Stereotypes category 1 Toxic Comments (Male Class) = 0.0
Stereotypes category 2 Non Toxic Comments (Male Class) = 1.0
Stereotypes category 3 Toxic Comments (Female Class) = 0.375
Stereotypes category 4 Non Toxic Comments (Female Class) = 1.0


**Insights**

From the above results, we can see that the API did not detect any of the toxic comments against males. On the other hand, it detected 37.5% of the toxic comments directded towards females. For both males and females, it detected all the non-toxic comments.

These results prove my initial hypothesis to be correct. Perspective API does detect gender stereotypes against females as more toxic that those against males.

However, we should also consider that the API only detected 37.5% of toxic comments against females. When we look at the big picture, this is a very small percentage. The API still missed the remaining 62.5% of toxic comments against women. Overall, a more accurate conclusion to make is that Perspective API cannot accurately detect statements that contain gender stereotypes as toxic according to the parameters of toxicity that were used in this study.

From this project, I learned that Perpective API is not very accurate in detecting casual sexism through sentences, especially when directed towards males. This might be because, although these statements are problematic as they promote gender stereotypes, they are too casual to be detected as "toxic" by the API.
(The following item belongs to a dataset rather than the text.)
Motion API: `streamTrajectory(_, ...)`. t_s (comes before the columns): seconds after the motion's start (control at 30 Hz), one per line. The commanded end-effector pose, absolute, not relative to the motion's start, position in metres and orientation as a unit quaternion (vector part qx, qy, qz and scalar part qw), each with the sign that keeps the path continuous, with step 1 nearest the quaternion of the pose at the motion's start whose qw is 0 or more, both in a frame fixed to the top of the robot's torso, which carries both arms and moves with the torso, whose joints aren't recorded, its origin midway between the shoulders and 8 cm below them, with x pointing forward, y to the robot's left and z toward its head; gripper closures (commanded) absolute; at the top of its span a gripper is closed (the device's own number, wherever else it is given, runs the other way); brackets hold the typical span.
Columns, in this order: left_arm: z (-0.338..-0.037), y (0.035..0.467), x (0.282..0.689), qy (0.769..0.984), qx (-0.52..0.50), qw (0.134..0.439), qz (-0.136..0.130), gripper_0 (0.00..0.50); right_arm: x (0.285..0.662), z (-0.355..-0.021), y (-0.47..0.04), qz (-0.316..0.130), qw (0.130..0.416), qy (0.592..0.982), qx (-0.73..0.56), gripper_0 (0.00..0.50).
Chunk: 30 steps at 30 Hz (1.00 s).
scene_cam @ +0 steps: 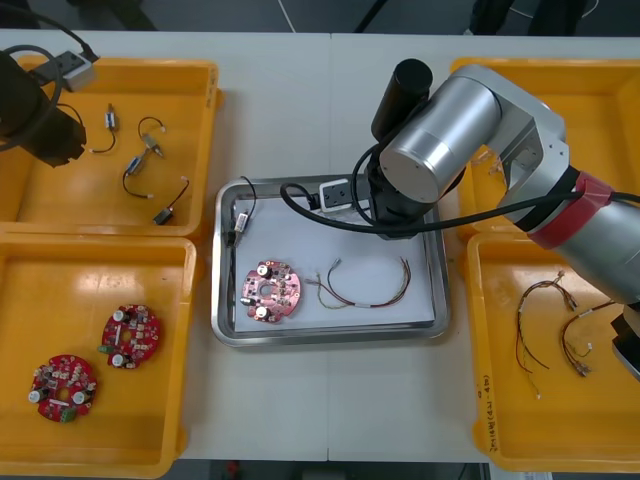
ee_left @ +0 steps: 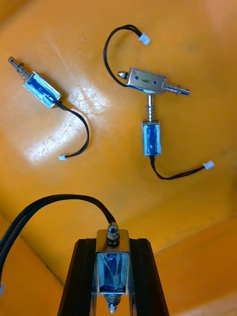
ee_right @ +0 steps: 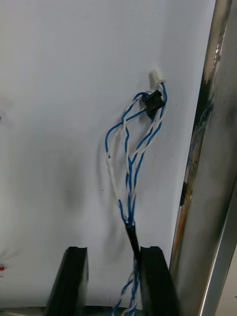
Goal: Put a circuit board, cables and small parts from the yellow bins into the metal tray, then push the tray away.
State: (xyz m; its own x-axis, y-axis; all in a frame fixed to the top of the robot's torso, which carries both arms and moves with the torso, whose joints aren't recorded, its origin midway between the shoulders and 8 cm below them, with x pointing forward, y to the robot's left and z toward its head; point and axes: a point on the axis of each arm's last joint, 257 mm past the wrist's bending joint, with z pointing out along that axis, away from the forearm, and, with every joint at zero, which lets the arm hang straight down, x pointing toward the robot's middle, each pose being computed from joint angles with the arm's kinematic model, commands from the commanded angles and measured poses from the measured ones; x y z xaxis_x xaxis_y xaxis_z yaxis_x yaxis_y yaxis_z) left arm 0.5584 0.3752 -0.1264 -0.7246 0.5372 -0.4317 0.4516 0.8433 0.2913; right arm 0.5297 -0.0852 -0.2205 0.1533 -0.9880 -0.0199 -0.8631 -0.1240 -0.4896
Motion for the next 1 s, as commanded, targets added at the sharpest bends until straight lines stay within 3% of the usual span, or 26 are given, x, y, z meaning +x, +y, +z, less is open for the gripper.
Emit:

Future research should be done by lowering the parameters of the statements considered to be toxic from 0.5 to a lower number like 0.3. This would be a better indicator to compare the habits of the API in detecting stereotypes against females versus males. Another method that could be done is to provide a larger and more diverse dataset of statements that better represent gender stereotypes in everyday language. There might have been a limitation in the dataset because I was generating the statements out of memory of common stereotypes instead of extracting real statements said by people.

Overall, this project proved to be very insightful to under how Perspective API can be used. There is clearly a very important use for this API to detect toxicity in statements. The findings highlight the importance of leveraging advanced technologies, such as Perspective API, to enhance the assessment and management of potentially harmful content. Perspective API can be used to ensure that all online platforms provide a safe and healthy environment for a diverse group of people.